Plaintiff argues that the Magistrate Judge's conclusion was flawed because he did not take into account his allegation that a U.S. Army doctor found him fit and that it was, in fact, an Army National Guard physician who found him to be medically unfit and that this affected his relationship with the U.S. Army. Plaintiff concludes:

  That the Magistrate Judge's findings in the
  application of the Feres doctrine does not apply to
  the state national guard units.

Pl's Objection at 2.

Plaintiff supplies no authority for the assertion that the Feres doctrine does not so apply. Indeed, in the Chappell case, the Court explicitly drew parallels between the state-run national guard and the federal military.

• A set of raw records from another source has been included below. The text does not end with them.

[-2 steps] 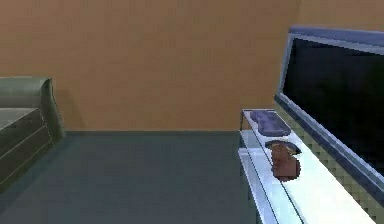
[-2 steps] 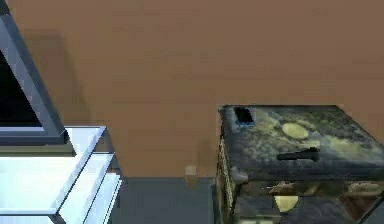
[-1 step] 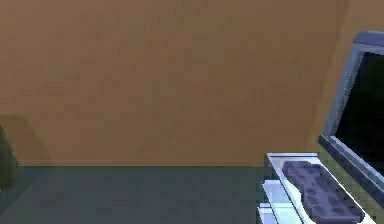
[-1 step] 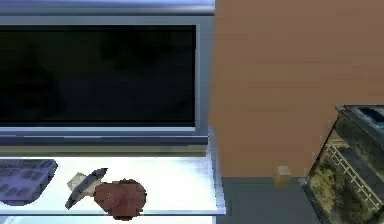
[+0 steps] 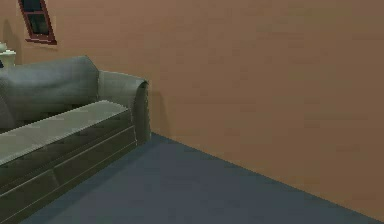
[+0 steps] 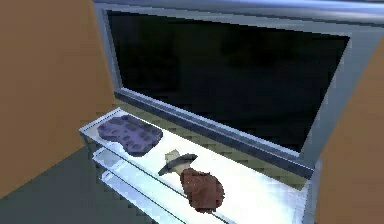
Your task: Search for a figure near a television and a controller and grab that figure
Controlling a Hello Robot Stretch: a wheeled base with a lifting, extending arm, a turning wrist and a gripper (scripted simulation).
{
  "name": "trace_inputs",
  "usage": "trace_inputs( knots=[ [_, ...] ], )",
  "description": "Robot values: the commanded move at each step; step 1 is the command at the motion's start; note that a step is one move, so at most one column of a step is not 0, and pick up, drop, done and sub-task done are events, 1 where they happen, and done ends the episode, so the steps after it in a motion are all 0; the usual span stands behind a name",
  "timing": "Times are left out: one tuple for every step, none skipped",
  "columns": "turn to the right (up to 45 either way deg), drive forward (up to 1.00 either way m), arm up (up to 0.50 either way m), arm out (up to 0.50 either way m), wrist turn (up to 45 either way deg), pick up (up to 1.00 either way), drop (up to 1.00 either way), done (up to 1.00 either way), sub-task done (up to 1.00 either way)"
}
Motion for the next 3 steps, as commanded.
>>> trace_inputs(
  knots=[
    [0.0, 0.0, 0.5, 0.0, 0.0, 0.0, 0.0, 0.0, 0.0],
    [0.0, 0.0, 0.2, 0.0, 0.0, 0.0, 0.0, 0.0, 0.0],
    [0.0, 0.0, 0.0, 0.2, 0.0, 0.0, 0.0, 0.0, 0.0]
  ],
)
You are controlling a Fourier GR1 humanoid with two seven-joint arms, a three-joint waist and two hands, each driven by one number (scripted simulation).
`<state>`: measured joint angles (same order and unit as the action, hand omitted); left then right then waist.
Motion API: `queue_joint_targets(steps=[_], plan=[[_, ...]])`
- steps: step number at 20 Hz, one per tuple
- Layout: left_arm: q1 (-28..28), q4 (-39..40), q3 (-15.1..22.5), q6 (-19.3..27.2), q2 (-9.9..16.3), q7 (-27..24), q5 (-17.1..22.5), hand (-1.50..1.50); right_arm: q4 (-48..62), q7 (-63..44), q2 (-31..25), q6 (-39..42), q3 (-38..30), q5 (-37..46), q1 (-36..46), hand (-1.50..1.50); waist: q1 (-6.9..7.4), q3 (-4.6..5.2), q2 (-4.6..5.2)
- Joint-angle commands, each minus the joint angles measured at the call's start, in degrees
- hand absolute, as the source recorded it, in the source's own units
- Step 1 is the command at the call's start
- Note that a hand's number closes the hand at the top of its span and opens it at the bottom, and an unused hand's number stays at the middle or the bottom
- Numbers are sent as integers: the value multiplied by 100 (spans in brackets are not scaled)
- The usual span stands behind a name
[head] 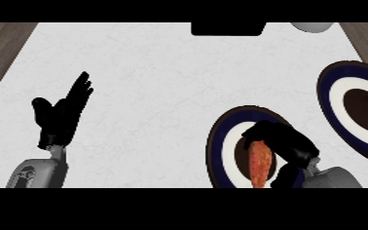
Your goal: Pick the sweet potato from the plate and place it in the plate
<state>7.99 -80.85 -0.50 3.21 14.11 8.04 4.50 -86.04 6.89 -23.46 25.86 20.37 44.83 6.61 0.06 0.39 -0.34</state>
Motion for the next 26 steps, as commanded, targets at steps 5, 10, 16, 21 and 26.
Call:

  In Gilligan v. Morgan, 413 U.S. 1, 93 S.Ct. 2440,
  2442, 37 L.Ed.2d 407 (1973) [parallel citations
  omitted], we addressed the question of whether
  Congress' analogous power of the militia, granted by
  Art. I, § 8, cl. 16, would be impermissibly
  compromised by a suit seeking to have a Federal
  District Court examine the "pattern of training,
  weaponry, and orders" of a State's National Guard. In
  denying relief we stated:

    It would be difficult to think of a clearer example
    of the type of governmental action that was
    intended by the Constitution to be left to the
    political branches directly responsible — as the
    Judicial branch is not — to the electoral process.
    Moreover, it is difficult to conceive of an area of
    governmental activity in which the courts have less
    competence. The complex, subtle, and professional
    decisions as to the composition, training,
    equipping, and control of a military force are
    essentially professional military judgments,
    subject always to civilian control of the
    Legislative and Executive Branches. The ultimate
    responsibility for these decisions is appropriately
    vested in the branches of the government

    which are periodically subject to electoral
    accountability.

Id. at 2446 (emphasis in original).

This Court is also mindful of Congress' explicit expression of what the ADA is designed to remedy. In the Findings and Purpose section of the ADA, Congress states:

  The Congress finds that . . . discrimination against
  individuals with disabilities persists in such
  critical areas as employment, housing, public
  accommodations, education, transportation,
  communication, recreation, institutionalization,
  health services, voting, and access to public
  services.

42 U.S.C. § 12101(a)(3).

Notably absent from the above passage is any mention of the military. Given Congress' specific enunciation that such sectors as housing, transportation, public accommodations, and voting are a concern, this Court can only conclude that if Congress had intended the ADA to cover the military, it would have indicated that this was so.

Conclusion

Accordingly, given the rarity of the Judiciary's intervention in military affairs, and Congress' silence on whether the military is a covered entity, this Court holds that the ADA does not cover actions taken by the Illinois National Guard. This Court therefore ADOPTS the Report and Recommendation [# 15]. The Defendants' Motion to Dismiss [# 8] is therefore GRANTED, and this Case is TERMINATED.